Gegner drohen mit weiteren Aktionen
Die Gegner des Präsidenten drohen mit weiteren Aktionen - allen voran die Protestbewegung "Tamarud". Die Gruppierung hatte seit Anfang Mai nach eigenen Angaben mehr als 22 Millionen Unterschriften gegen Mursi gesammelt.
US-Präsident Barack Obama forderte den ägyptischen Staatschef in einem Telefongespräch auf, auf die Opposition zugehen. Das Weiße Haus teilte mit, Obama habe unterstrichen, die gegenwärtige Krise sei nur in einem politischen Prozess zu lösen. Demokratie bedeute mehr als Wahlen. "Es geht auch darum, dass die Stimmen aller Ägypter gehört und von der Regierung repräsentiert werden."
Die Unruhen verschlechtern inzwischen mehr und mehr die Wirtschaftslage, lassen die Zahl der Arbeitslosen und die Kriminalität steigen. Die Währungsreserven schrumpfen. Es gibt Engpässe bei der Versorgung mit Benzin und anderen Waren. Seit Sonntag ist Mursi als erster freigewählter Präsident des Landes ein Jahr im Amt. Die Muslimbruderschaft war sowohl aus der Parlaments- als auch der Präsidentenwahl als stärkste Kraft hervorgegangen.

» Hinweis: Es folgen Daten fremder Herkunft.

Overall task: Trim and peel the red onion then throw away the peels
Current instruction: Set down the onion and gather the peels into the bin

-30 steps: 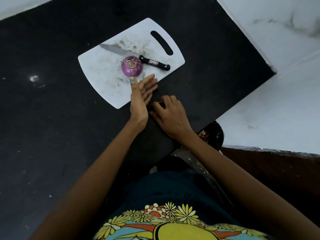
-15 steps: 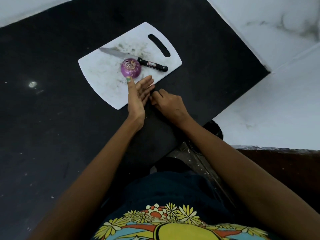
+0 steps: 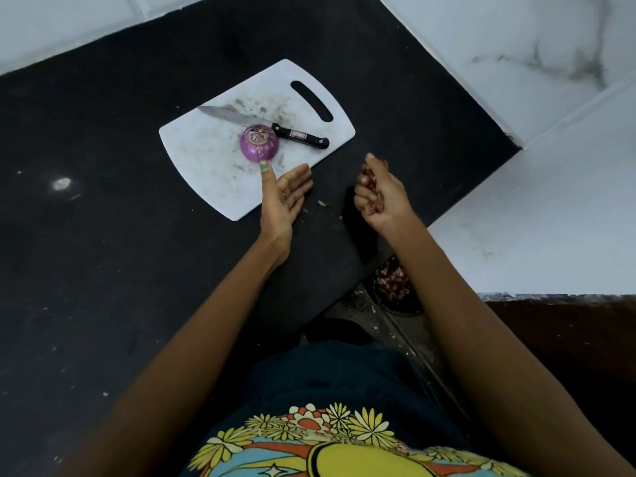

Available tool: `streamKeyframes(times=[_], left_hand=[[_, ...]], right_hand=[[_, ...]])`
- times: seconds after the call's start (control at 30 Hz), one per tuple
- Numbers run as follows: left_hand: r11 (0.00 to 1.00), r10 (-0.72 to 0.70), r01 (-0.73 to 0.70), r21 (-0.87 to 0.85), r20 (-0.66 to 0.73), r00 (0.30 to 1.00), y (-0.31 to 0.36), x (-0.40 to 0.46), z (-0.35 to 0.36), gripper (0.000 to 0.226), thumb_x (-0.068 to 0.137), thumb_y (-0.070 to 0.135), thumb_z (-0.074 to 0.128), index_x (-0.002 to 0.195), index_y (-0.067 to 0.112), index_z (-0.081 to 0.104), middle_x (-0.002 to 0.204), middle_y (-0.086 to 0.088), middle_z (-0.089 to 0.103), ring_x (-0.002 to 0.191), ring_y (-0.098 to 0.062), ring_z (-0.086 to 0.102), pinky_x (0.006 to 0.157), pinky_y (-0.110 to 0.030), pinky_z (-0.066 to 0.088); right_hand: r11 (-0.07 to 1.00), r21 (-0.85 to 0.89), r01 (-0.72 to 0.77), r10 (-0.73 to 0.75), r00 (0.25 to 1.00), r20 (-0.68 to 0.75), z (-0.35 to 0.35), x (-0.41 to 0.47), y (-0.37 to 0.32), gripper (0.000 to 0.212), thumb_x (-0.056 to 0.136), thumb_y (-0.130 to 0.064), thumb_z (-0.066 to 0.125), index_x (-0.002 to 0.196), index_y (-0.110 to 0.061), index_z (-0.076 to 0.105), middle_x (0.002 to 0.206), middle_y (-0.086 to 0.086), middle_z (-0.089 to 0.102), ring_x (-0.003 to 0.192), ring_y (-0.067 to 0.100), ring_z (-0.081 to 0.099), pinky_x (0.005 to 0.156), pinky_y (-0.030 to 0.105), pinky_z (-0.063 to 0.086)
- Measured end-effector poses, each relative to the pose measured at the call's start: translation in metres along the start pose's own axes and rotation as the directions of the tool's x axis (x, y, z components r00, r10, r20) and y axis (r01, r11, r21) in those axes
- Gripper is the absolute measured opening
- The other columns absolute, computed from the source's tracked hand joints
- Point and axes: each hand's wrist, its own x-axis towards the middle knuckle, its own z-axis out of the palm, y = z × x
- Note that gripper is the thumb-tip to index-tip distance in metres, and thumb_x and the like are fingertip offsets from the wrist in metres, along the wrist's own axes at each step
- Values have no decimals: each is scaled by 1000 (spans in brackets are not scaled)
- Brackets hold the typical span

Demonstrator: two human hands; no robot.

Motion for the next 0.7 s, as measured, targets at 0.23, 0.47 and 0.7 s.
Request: streamKeyframes(times=[0.23,0.47,0.7], left_hand=[[999,-40,40,4,76,996,-3,-17,23,71,97,58,11,129,13,57,134,-2,59,122,-15,56,113,-34,31],[977,-162,192,-89,273,948,-20,-38,68,72,96,61,16,133,13,54,134,-5,58,124,-18,54,112,-36,34],[974,-221,219,54,425,878,-61,-65,133,66,97,57,18,133,15,54,139,-5,54,128,-15,50,114,-39,34]], right_hand=[[990,106,-91,78,990,119,-11,-17,-1,29,95,-26,52,69,-15,44,44,-4,48,25,2,30,26,12,21],[966,249,-64,20,985,173,-49,-46,-5,31,97,-29,47,70,-14,44,45,-5,49,25,3,31,26,12,23],[925,363,110,-111,994,-18,-117,-69,-10,32,98,-26,45,70,-11,48,43,-3,48,24,3,34,25,13,26]])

Im Machtkampf musste Mursi zudem eine juristische Schlappe hinnehmen. Das höchste Kassationsgericht erklärte die Ernennung von Talaat Abdullah zum Generalstaatsanwalt durch das Staatsoberhaupt für ungültig. Die Richter ordneten die Rückkehr des im November 2012 entlassenen obersten Strafverfolgers Abdel Meguid Mahmud an.
Außerdem laufen Mursi die Minister weg. Nachdem am Montag bereits fünf Minister ihren Rücktritt eingereicht hatten, folgte Außenminister Mohammed Kamel Amr.
Außenministerium gibt keine Reisewarnung für Ägypten
Das Außenministerium in Brüssel spricht trotz der angespannten Lage in Ägypten keine Reisewarnung für das Land aus. Wohl aber empfiehlt es Touristen, Großstädte wie Kairo zu meiden und allgemein sehr vorsichtig zu sein.
Vor Reisen in die Urlaubsgebiete an den Küsten wolle man derzeit nicht abraten, sagte Außenminister Didier Reynders am Mittwochmorgen im flämischen Rundfunk. Touristen sollten jedoch nicht individuell, sondern eher in Gruppen reisen.